Here the job is to transcribe only the lines from the one containing "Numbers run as" through the last line below, exactly as written; please leave out pictures.

---------- SUPPLIED DATA ----------

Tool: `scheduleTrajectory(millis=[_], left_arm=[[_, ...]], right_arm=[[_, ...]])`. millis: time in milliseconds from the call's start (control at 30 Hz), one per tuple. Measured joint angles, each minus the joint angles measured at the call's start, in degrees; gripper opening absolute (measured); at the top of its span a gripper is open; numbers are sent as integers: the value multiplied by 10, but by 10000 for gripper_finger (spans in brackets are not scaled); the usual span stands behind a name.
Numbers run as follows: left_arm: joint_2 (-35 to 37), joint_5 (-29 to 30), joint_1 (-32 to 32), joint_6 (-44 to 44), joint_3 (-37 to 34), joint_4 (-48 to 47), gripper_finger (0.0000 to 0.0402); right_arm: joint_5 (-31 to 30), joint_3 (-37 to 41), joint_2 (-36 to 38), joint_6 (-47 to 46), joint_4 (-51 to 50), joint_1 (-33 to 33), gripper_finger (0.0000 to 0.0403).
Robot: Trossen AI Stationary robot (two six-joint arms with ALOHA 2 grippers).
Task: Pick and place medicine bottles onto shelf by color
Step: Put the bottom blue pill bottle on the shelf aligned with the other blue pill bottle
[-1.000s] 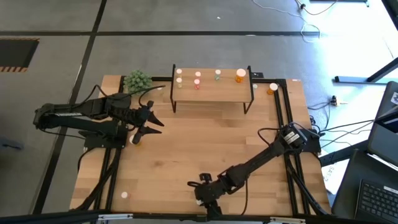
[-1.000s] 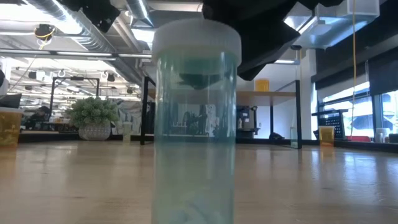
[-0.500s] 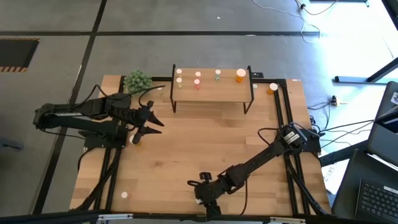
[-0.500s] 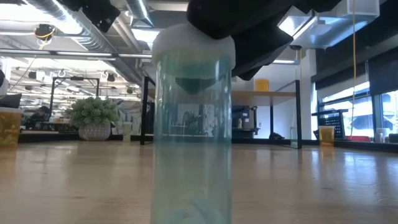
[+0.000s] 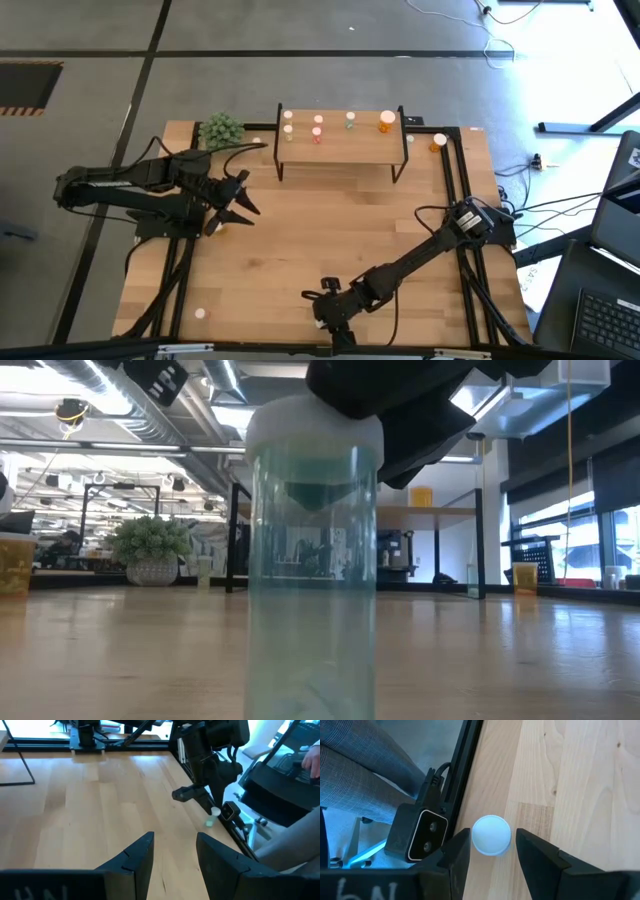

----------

# WRITTEN SOLUTION
Numbers run as follows: left_arm: joint_2 (-35 to 37), joint_5 (-29 to 30), joint_1 (-32 to 32), joint_6 (-44 to 44), joint_3 (-37 to 34), joint_4 (-48 to 47), gripper_finger (0.0000 to 0.0402); right_arm: joint_5 (-31 to 30), joint_3 (-37 to 41), joint_2 (-36 to 38), joint_6 (-47 to 46), joint_4 (-51 to 50), joint_1 (-33 to 33), gripper_finger (0.0000 to 0.0403).
Robot: Trossen AI Stationary robot (two six-joint arms with ALOHA 2 grippers).
Task: Pick and place medicine bottles onto shelf by color
Step: Put the bottom blue pill bottle on the shelf aligned with the other blue pill bottle
[-1.000s] 
[-1.000s] 
[-0.500s] 
[-0.500s] 
[+0.000s] 

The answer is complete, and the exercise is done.